Instructions to follow
Nothing but the pictures should be dropped; repeat the rest of the data below exactly.

Provided data
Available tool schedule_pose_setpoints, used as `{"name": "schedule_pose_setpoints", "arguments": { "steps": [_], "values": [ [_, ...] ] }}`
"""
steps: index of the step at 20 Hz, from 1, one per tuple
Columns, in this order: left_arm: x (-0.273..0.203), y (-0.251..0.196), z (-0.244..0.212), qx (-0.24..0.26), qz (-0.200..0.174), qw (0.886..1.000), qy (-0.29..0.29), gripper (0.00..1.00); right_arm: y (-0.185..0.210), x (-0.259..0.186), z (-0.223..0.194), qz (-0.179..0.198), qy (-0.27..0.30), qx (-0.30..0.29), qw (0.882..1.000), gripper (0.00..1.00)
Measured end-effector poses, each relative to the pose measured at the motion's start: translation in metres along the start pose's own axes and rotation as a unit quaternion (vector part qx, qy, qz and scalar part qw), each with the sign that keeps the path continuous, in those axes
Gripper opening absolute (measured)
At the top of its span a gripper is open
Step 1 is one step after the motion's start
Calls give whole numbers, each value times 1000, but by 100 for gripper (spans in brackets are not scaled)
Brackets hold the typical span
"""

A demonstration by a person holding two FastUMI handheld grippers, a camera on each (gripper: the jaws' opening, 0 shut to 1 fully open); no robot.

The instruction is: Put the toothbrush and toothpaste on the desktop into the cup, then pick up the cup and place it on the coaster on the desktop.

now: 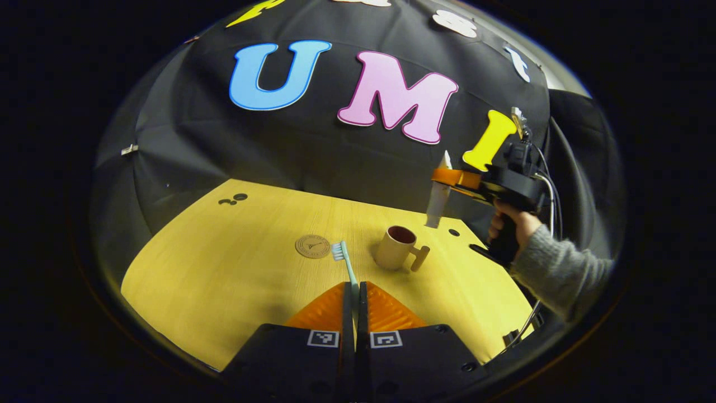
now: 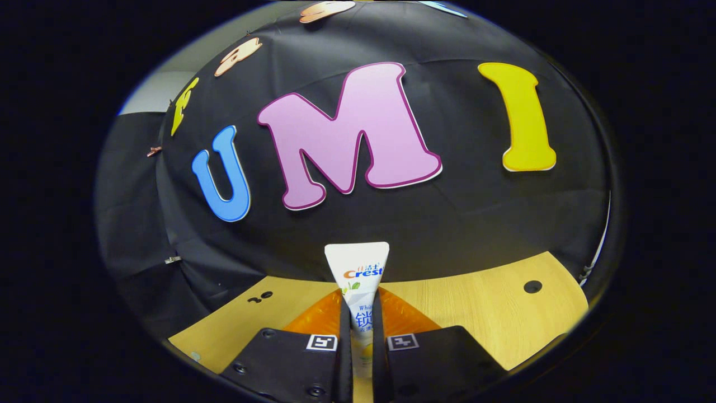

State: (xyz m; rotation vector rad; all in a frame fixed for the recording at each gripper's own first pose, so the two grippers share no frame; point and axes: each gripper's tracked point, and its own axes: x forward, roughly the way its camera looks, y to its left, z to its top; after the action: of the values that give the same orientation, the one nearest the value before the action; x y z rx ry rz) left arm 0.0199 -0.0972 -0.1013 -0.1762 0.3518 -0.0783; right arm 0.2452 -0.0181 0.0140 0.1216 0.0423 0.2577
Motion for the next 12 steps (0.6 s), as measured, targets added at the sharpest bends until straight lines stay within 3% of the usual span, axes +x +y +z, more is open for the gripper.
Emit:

Answer section
Available tool schedule_pose_setpoints, used as `{"name": "schedule_pose_setpoints", "arguments": { "steps": [_], "values": [ [_, ...] ] }}`
"""
steps: index of the step at 20 Hz, from 1, one per tuple
Columns, in this order: left_arm: x (-0.273..0.203), y (-0.251..0.196), z (-0.244..0.212), qx (-0.24..0.26), qz (-0.200..0.174), qw (0.886..1.000), qy (-0.29..0.29), gripper (0.00..1.00); right_arm: y (-0.185..0.210), x (-0.259..0.186), z (-0.223..0.194), qz (-0.179..0.198), qy (-0.27..0.30), qx (-0.30..0.29), qw (0.882..1.000), gripper (0.00..1.00)
Measured end-effector poses, each relative to the pose measured at the motion's start: translation in metres along the start pose's own axes and rotation as a unit quaternion (vector part qx, qy, qz and scalar part qw), each with the sign that keeps the path continuous, in those axes
Gripper opening absolute (measured)
At the top of its span a gripper is open
Step 1 is one step after the motion's start
Calls give whole numbers, each value times 1000, but by 100 for gripper (spans in brackets are not scaled)
Brackets hold the typical span
"""

A demonstration by a person holding two FastUMI handheld grippers, a camera on each (gripper: the jaws' opening, 0 shut to 1 fully open); no robot.

The instruction is: Put the toothbrush and toothpaste on the desktop into the cup, then pick up the cup and place it on the coaster on the desktop.

now: 
now: 

State: (xyz m; rotation vector rad; all in a frame fixed for the recording at each gripper's own first pose, so the two grippers share no frame; point and axes: each gripper's tracked point, and its own axes: x forward, roughly the way its camera looks, y to its left, z to its top; after the action: of the values that give the same orientation, the one nearest the value before the action; x y z rx ry rz) left arm 0.0199 -0.0972 -0.1013 -0.1762 0.3518 -0.0783; right arm 0.2452 -0.0181 0.0140 0.1216 0.0423 0.2577
Motion for the next 12 steps (0.6 s), as measured, targets added at the sharpest bends until straight lines stay within 3% of the usual span, axes +x +y +z, more is open for the gripper.
Emit:

The output is complete.